Running fitness takes ages to develop and requires dedication and self control above all else. Make sure you stick to your plan but also listen to your body and dont get injured as this is the worst thing you can do.. will set you back months and months or even years.

Start running 3 miles each time until your times start coming down, then ive the 1.5 miler a try. You will no doubt see an improvement and it will feel much easier mentally as you are used to running double the distance.

J.
 
#15
How about running on grass or a running track would that place less stress on your shins? I used to get sore shins but since taking up mountain biking that is no longer the case, perhaps you should do some cross training? I find doing abit of swimming and biking aswell as running keeps your cardiovascular fitness up and eliminates joint/muscle pain.
 
#16
h-bomb said:
How about running on grass or a running track would that place less stress on your shins? I used to get sore shins but since taking up mountain biking that is no longer the case, perhaps you should do some cross training? I find doing abit of swimming and biking aswell as running keeps your cardiovascular fitness up and eliminates joint/muscle pain.
I was lucky enough to live 1 mile from a running track last year and it was a godsend when I was getting niggling pains, shin splints etc.. I would just switch to track running for a week and in most cases the problems would disappear. Running on the track is so comfortable its unreal.

No such luck this year, live in the hilliest part of scotland in a little town with no pavements and horrendous weather. :x

J.
 
#17
JayCam said:
h-bomb said:
How about running on grass or a running track would that place less stress on your shins? I used to get sore shins but since taking up mountain biking that is no longer the case, perhaps you should do some cross training?

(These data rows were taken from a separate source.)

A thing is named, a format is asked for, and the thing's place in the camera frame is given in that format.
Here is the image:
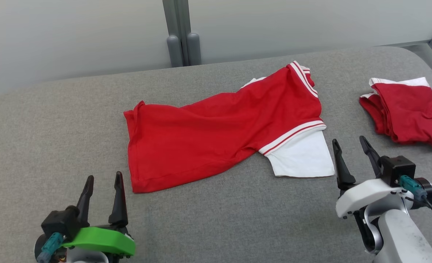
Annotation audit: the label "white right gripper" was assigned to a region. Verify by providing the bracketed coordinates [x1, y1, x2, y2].
[332, 136, 410, 220]

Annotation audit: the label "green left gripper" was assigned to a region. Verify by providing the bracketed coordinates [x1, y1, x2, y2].
[62, 171, 136, 256]

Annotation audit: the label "red shorts with white stripe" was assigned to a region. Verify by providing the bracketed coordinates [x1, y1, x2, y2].
[359, 77, 432, 150]

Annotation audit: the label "red Bulls jersey white sleeves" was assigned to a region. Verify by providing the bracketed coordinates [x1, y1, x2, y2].
[124, 60, 336, 194]

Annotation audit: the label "grey fabric sofa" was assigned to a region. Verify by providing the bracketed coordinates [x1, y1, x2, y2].
[0, 46, 432, 263]

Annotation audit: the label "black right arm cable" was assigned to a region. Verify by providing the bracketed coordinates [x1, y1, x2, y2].
[399, 175, 432, 263]

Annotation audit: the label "grey double partition post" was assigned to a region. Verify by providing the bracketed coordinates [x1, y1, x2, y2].
[162, 0, 202, 68]

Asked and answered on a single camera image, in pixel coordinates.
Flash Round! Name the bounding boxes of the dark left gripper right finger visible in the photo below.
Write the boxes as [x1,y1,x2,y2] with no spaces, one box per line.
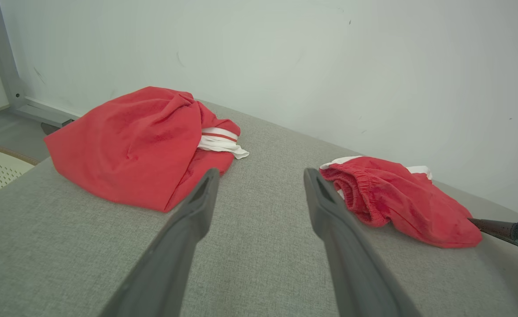
[303,168,423,317]

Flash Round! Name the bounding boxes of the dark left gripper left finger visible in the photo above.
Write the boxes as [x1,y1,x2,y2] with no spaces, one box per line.
[100,168,221,317]

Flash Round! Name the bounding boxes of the red shorts white trim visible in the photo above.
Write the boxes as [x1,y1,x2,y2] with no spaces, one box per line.
[319,156,483,249]

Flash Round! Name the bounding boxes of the red t-shirt white sleeves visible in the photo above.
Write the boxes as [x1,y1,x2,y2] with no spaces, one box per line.
[44,86,250,213]

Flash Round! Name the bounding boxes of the grey metal frame leg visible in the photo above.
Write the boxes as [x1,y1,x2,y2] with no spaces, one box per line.
[0,0,81,128]

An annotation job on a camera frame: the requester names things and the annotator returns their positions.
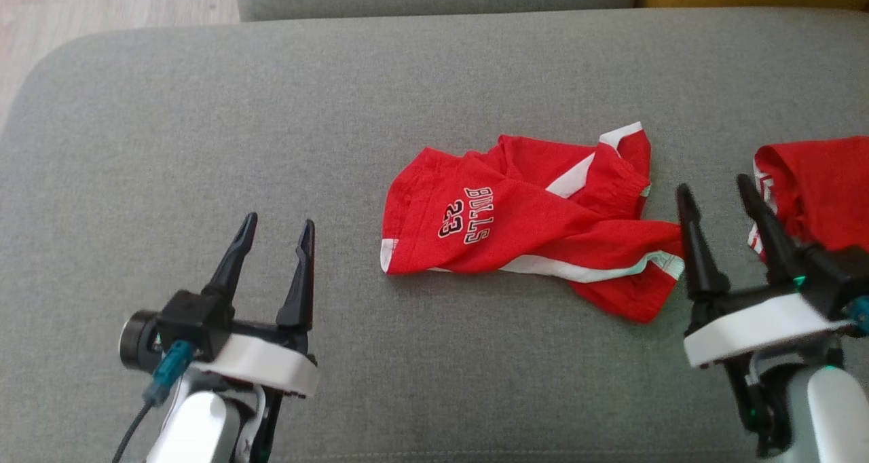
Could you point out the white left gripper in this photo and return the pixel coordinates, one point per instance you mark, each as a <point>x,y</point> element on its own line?
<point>265,364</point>

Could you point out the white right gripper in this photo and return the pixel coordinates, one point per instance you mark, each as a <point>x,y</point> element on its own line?
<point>753,327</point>

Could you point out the red jersey with white sleeves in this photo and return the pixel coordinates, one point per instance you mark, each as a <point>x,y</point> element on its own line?
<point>828,184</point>

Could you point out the red Bulls basketball shorts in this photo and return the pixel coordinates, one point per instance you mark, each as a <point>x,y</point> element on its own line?
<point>529,225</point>

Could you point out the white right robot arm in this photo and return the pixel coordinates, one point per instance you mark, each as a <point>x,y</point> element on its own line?
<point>821,415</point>

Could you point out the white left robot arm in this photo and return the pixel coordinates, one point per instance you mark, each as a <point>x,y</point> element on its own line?
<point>197,426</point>

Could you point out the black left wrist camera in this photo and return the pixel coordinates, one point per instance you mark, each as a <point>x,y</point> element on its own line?
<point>193,320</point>

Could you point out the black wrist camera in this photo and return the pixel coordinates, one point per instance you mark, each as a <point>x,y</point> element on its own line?
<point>193,320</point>
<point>842,273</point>

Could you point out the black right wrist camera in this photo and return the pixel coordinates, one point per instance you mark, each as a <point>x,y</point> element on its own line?
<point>842,273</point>

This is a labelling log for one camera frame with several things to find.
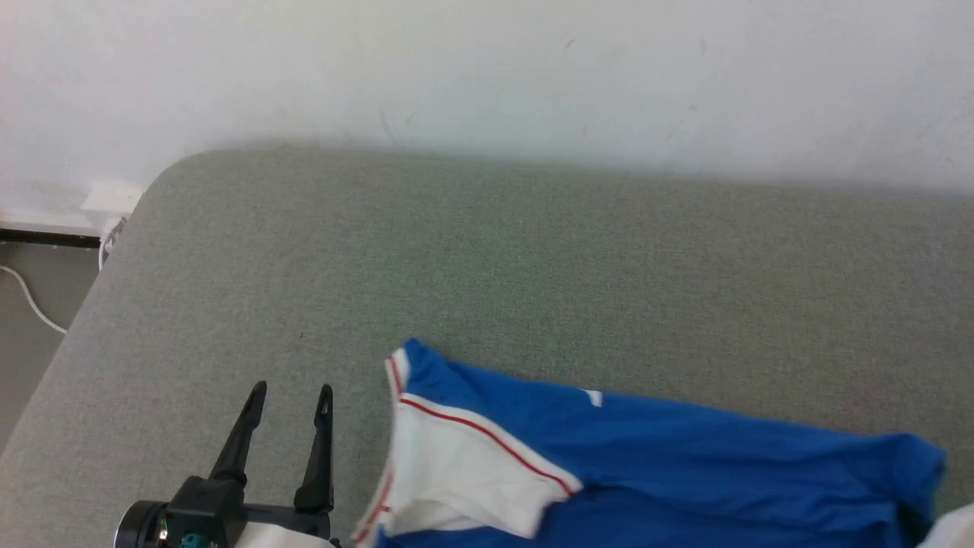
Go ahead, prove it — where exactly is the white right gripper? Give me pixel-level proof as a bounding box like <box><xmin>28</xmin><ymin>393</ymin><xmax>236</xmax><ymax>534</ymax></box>
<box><xmin>917</xmin><ymin>502</ymin><xmax>974</xmax><ymax>548</ymax></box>

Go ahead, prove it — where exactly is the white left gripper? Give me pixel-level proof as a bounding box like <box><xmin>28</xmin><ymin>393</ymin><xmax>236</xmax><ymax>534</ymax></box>
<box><xmin>209</xmin><ymin>381</ymin><xmax>341</xmax><ymax>548</ymax></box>

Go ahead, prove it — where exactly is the blue white basketball jersey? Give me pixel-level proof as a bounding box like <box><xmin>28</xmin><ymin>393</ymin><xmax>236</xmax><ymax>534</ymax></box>
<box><xmin>352</xmin><ymin>339</ymin><xmax>948</xmax><ymax>548</ymax></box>

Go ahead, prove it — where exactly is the black baseboard strip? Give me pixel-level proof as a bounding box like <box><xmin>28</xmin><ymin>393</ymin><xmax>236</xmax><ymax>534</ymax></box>
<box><xmin>0</xmin><ymin>227</ymin><xmax>102</xmax><ymax>250</ymax></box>

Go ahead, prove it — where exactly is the white power cable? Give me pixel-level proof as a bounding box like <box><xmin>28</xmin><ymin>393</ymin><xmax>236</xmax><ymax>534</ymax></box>
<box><xmin>97</xmin><ymin>217</ymin><xmax>126</xmax><ymax>271</ymax></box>
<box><xmin>0</xmin><ymin>263</ymin><xmax>68</xmax><ymax>336</ymax></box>

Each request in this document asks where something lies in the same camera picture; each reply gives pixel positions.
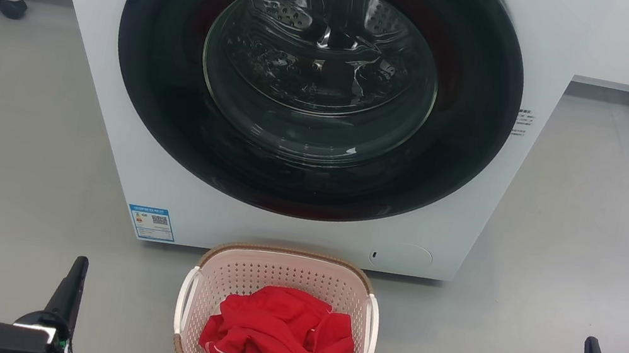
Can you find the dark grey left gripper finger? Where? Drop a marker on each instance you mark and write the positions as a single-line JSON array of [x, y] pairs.
[[69, 295]]

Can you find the pink perforated laundry basket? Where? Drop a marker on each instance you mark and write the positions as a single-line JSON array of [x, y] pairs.
[[273, 272]]

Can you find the blue energy label sticker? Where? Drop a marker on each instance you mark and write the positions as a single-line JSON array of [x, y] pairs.
[[151, 223]]

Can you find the red garment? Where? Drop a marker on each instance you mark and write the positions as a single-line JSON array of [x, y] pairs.
[[275, 336]]

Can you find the black round washer door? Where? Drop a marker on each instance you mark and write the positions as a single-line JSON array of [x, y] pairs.
[[155, 79]]

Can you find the white front-load washing machine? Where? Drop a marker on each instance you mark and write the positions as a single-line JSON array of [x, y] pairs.
[[92, 37]]

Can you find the black caster wheel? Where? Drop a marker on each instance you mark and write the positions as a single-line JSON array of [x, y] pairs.
[[12, 9]]

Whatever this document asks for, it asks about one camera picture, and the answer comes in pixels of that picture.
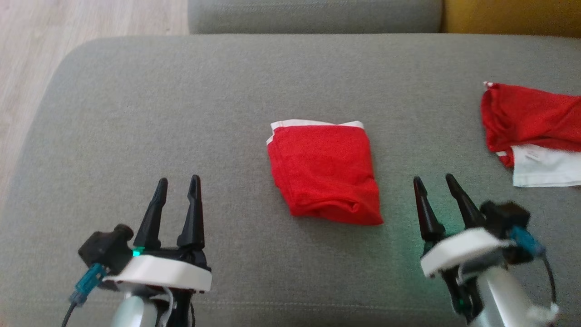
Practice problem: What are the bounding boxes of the red shorts white trim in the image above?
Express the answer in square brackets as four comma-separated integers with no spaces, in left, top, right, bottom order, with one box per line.
[266,119,384,226]

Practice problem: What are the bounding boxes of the grey sofa seat cushion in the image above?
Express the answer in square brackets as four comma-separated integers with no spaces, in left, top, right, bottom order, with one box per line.
[0,33,581,327]

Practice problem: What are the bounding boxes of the right camera cable blue plug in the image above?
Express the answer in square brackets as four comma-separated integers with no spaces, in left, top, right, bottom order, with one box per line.
[508,226,558,314]

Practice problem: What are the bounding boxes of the white cable tag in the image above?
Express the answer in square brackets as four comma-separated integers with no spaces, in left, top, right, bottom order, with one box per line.
[527,302,560,324]

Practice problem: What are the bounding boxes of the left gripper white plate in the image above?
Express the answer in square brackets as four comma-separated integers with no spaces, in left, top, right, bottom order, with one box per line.
[103,174,212,327]

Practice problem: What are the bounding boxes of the grey sofa back cushion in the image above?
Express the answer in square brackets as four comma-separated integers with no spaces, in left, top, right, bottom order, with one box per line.
[187,0,444,35]

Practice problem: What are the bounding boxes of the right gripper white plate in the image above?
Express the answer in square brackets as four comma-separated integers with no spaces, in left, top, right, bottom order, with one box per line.
[413,173,513,323]

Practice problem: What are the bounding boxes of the yellow sofa cushion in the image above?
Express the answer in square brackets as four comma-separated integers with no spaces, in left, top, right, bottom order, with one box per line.
[441,0,581,39]

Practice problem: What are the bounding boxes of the red number 23 jersey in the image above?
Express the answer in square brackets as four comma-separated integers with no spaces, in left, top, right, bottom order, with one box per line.
[480,81,581,188]

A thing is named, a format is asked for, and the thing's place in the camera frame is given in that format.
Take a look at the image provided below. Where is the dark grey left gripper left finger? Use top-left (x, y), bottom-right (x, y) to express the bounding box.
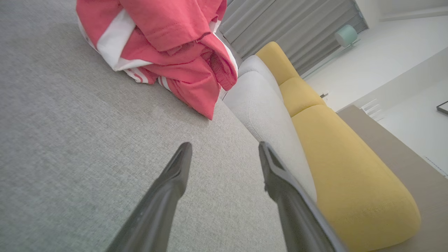
top-left (106, 142), bottom-right (193, 252)

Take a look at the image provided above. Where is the small yellow sofa cushion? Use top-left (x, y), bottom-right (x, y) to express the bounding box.
top-left (255, 41), bottom-right (300, 85)

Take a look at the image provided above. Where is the medium yellow sofa cushion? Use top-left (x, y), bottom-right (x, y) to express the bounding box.
top-left (279, 77), bottom-right (327, 118)

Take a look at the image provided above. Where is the large grey sofa seat cushion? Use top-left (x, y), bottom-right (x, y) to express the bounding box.
top-left (0, 0), bottom-right (287, 252)

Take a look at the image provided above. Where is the grey pleated curtain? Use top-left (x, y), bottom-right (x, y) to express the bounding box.
top-left (219, 0), bottom-right (369, 76)

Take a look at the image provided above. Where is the mint green cylindrical lamp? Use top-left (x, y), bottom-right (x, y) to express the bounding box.
top-left (334, 24), bottom-right (360, 48)

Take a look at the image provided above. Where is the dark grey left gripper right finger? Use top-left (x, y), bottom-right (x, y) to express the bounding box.
top-left (258, 141), bottom-right (348, 252)

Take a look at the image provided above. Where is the large yellow sofa cushion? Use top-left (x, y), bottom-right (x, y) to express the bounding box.
top-left (292, 104), bottom-right (421, 252)

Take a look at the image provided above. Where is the white wall vent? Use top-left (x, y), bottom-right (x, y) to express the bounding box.
top-left (360, 99), bottom-right (384, 121)

I find doing abit of swimming and biking aswell as running keeps your cardiovascular fitness up and eliminates joint/muscle pain.
I was lucky enough to live 1 mile from a running track last year and it was a godsend when I was getting niggling pains, shin splints etc.. I would just switch to track running for a week and in most cases the problems would disappear. Running on the track is so comfortable its unreal.

No such luck this year, live in the hilliest part of scotland in a little town with no pavements and horrendous weather. :x

J.
You had shin splints then?
 
#18
[quote="5.56mm]You had shin splints then?[/quote]

Well I say shin splints mate, in reality Im using the term incorrectly. Just the normal shin pain newbie runners get. Don't know what it actually is... pain up the front of the shin, relieved by rest and calf stretching.

J.
 
#19
minister_doh_nut said:
Find the biggest nastiest looking cnut you can then chuck a brick through his front room window.

Repeat until you can run like the wind
For some strange reason that wasn't in the "official" fitness program in the Guardian. I should give it a go, should work a treat for me, I'm just about the only white guy in my neighbourhood so I'll have to run extra fast.
 
#20
Fallschirmjager said:
Runners world as in the link above also do a good book, Complete Book of Running, which has a planned programme to build a novice runner up to marathon level. It certainly helped me in my training for a half marathon.
It also has good advice on nutrition,injury prevention, building strength, endurance etc.